Fatma Yildirim sought to divorce her husband who threatened to kill her and her children if she ever initiated divorce proceedings. In response to Yildirim’s numerous reports of assault and dangerous criminal threats, the Austrian police issued an expulsion and prohibition-to-return order against her husband. The police also recommended that her husband be detained, but the Vienna Public Prosecutor twice denied the request. Yildirim appealed to the Vienna Intervention Center after her husband repeatedly came to her workplace to harass and threaten her; the Center asked the police to pay more attention to Yildirim’s case. When Yildirim finally filed a petition for divorce at the Vienna District Court of Hernals, her husband followed her home from work and fatally stabbed her. The complaint stated that the State’s action violated article 1 of the Convention on the Elimination of All Forms of Discrimination Against Women (CEDAW) because the Austrian criminal justice system negatively impacts women through the public prosecutors’ failure to treat cases of domestic violence seriously.
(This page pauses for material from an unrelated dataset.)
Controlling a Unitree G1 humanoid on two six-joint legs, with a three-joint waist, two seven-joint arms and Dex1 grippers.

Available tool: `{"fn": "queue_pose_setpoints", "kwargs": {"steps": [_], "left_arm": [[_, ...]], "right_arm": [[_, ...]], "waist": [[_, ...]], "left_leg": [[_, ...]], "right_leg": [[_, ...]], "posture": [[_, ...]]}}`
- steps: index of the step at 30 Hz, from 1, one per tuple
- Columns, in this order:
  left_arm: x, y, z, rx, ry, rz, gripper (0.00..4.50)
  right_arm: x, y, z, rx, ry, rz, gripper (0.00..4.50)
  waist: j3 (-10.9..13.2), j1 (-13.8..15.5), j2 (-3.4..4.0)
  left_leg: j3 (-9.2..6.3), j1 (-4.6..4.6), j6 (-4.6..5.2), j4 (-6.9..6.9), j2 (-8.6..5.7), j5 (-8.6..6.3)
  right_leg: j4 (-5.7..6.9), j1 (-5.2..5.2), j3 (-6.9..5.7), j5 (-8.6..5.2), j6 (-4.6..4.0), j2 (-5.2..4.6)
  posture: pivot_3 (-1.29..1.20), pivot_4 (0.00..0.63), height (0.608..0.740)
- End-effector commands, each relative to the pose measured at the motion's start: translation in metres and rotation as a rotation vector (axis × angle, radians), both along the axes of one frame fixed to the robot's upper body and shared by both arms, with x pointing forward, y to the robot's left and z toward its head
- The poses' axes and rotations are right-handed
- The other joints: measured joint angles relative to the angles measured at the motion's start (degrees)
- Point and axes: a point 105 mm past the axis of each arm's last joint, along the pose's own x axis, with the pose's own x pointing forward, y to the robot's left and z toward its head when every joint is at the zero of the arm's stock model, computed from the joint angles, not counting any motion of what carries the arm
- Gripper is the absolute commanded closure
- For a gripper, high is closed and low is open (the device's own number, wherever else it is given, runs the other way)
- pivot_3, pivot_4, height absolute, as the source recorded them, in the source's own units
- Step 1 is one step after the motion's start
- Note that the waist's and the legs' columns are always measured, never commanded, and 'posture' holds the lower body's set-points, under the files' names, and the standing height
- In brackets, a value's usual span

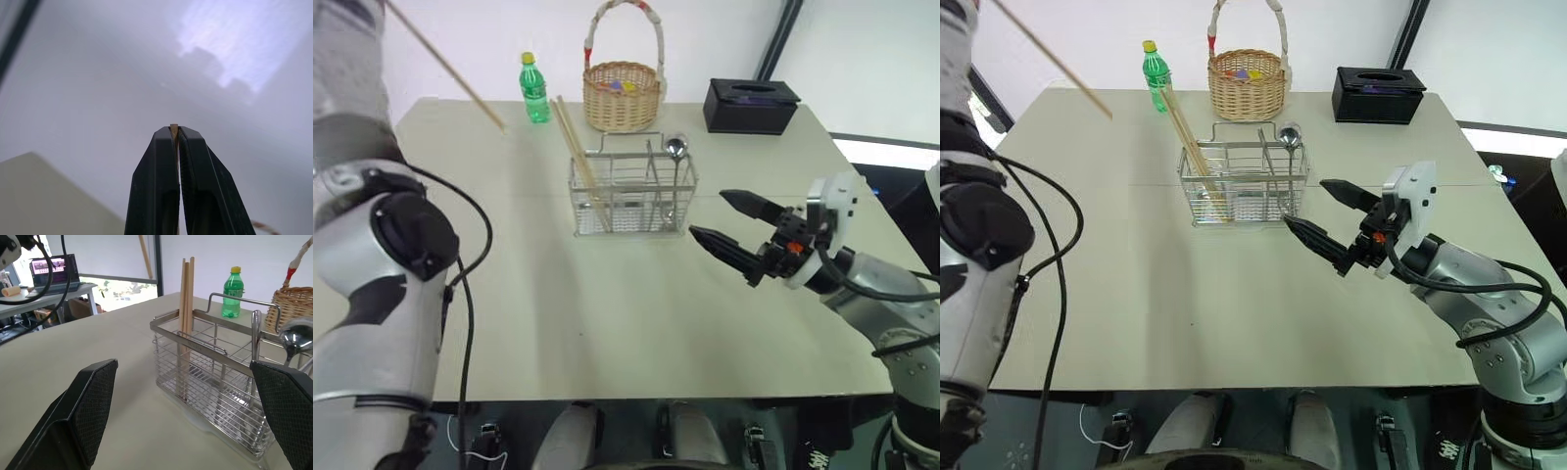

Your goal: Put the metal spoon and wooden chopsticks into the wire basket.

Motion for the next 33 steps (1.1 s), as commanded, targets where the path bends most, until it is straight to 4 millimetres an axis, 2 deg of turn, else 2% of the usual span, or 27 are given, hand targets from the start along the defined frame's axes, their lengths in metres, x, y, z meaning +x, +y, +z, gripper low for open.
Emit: {"fn": "queue_pose_setpoints", "kwargs": {"steps": [1, 5, 12, 20, 25, 27, 30, 33], "left_arm": [[-0.021, -0.043, 0.045, 0.11, -0.179, -0.16, 4.47], [-0.022, -0.089, 0.038, 0.27, -0.198, -0.293, 4.47], [-0.018, -0.143, -0.001, 0.482, -0.145, -0.437, 4.47], [-0.006, -0.161, -0.046, 0.497, -0.057, -0.479, 4.47], [0.0, -0.174, -0.092, 0.503, 0.032, -0.506, 4.47], [0.002, -0.175, -0.105, 0.49, 0.059, -0.512, 4.47], [0.002, -0.174, -0.118, 0.443, 0.094, -0.518, 3.47], [-0.001, -0.172, -0.121, 0.417, 0.099, -0.518, 2.0]], "right_arm": [[-0.004, -0.001, 0.009, 0.014, -0.045, -0.006, 0.0], [-0.006, -0.002, 0.007, 0.018, -0.044, -0.023, 0.0], [-0.009, -0.006, 0.006, 0.03, -0.047, -0.061, 0.0], [-0.01, -0.011, 0.007, 0.034, -0.055, -0.089, 0.0], [-0.009, -0.011, 0.005, 0.035, -0.049, -0.095, 0.0], [-0.008, -0.011, 0.005, 0.035, -0.05, -0.094, 0.0], [-0.006, -0.011, 0.006, 0.034, -0.051, -0.092, 0.0], [-0.005, -0.012, 0.007, 0.032, -0.051, -0.092, 0.0]], "waist": [[0.01, 0.13, 0.02], [0.01, 0.04, 0.07], [0.05, -0.12, 0.14], [0.05, 0.11, 0.17], [0.04, 0.17, 0.18], [0.04, 0.18, 0.18], [0.05, 0.18, 0.17], [0.04, 0.14, 0.17]], "left_leg": [[0.0, 0.0, 0.0, 0.01, 0.01, 0.0], [0.0, 0.06, 0.01, 0.02, 0.01, 0.01], [-0.02, 0.08, 0.01, 0.03, 0.05, 0.02], [-0.02, 0.08, 0.02, 0.03, 0.04, 0.02], [-0.03, 0.1, 0.02, 0.05, 0.04, 0.02], [-0.03, 0.09, 0.02, 0.06, 0.04, 0.02], [-0.04, 0.07, 0.02, 0.07, 0.04, 0.02], [-0.03, 0.06, 0.02, 0.07, 0.04, 0.02]], "right_leg": [[0.0, 0.0, 0.0, 0.0, 0.0, 0.02], [0.04, 0.05, 0.01, 0.0, 0.0, 0.03], [0.06, 0.04, 0.05, 0.0, -0.01, 0.12], [0.02, 0.06, 0.07, 0.0, -0.02, 0.12], [0.01, 0.11, 0.07, 0.01, -0.02, 0.13], [0.01, 0.11, 0.07, 0.01, -0.02, 0.13], [0.01, 0.1, 0.07, 0.01, -0.03, 0.13], [0.01, 0.09, 0.07, 0.01, -0.03, 0.13]], "posture": [[0.0, 0.15, 0.661], [0.0, 0.15, 0.661], [0.0, 0.15, 0.661], [0.0, 0.15, 0.661], [0.0, 0.15, 0.661], [0.0, 0.15, 0.661], [0.0, 0.15, 0.661], [0.0, 0.15, 0.661]]}}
The complaint also cited the failure of judicial officials and law enforcement to collect data and maintain statistics on domestic violence instances denied Yildirim the enjoyment of her human rights in violation of article 2 and 3 of CEDAW on eliminating laws, regulations, and customs that adversely effect women . Finally, the complaint stated a violation of article 5 of the Convention on eliminating social and cultural attitudes towards women in the State’s continual treatment of domestic violence as a social or domestic problem rather than a serious crime. The Committee held that the Austrian police force’s failure to detain Yildirim’s husband was in breach of the State’s due diligence obligation to protect Yildirim, noting that a perpetrator’s rights cannot superseded women’s human rights to life and to physical and mental integrity. The Committee also took note of the correlation between lenient attitudes towards women’s cultural subordination and domestic violence. Although Austria prosecuted Yildirim’s husband to the fullest extent for her death, the Committee found violations of articles 2, 3, and 5 and recommended that Austria strengthen its implementation and monitoring of the Federal Act for the Prevention against Violence within the Family, and ensure enhanced coordination between police and judicial officers to protect women victims of gender-based violence.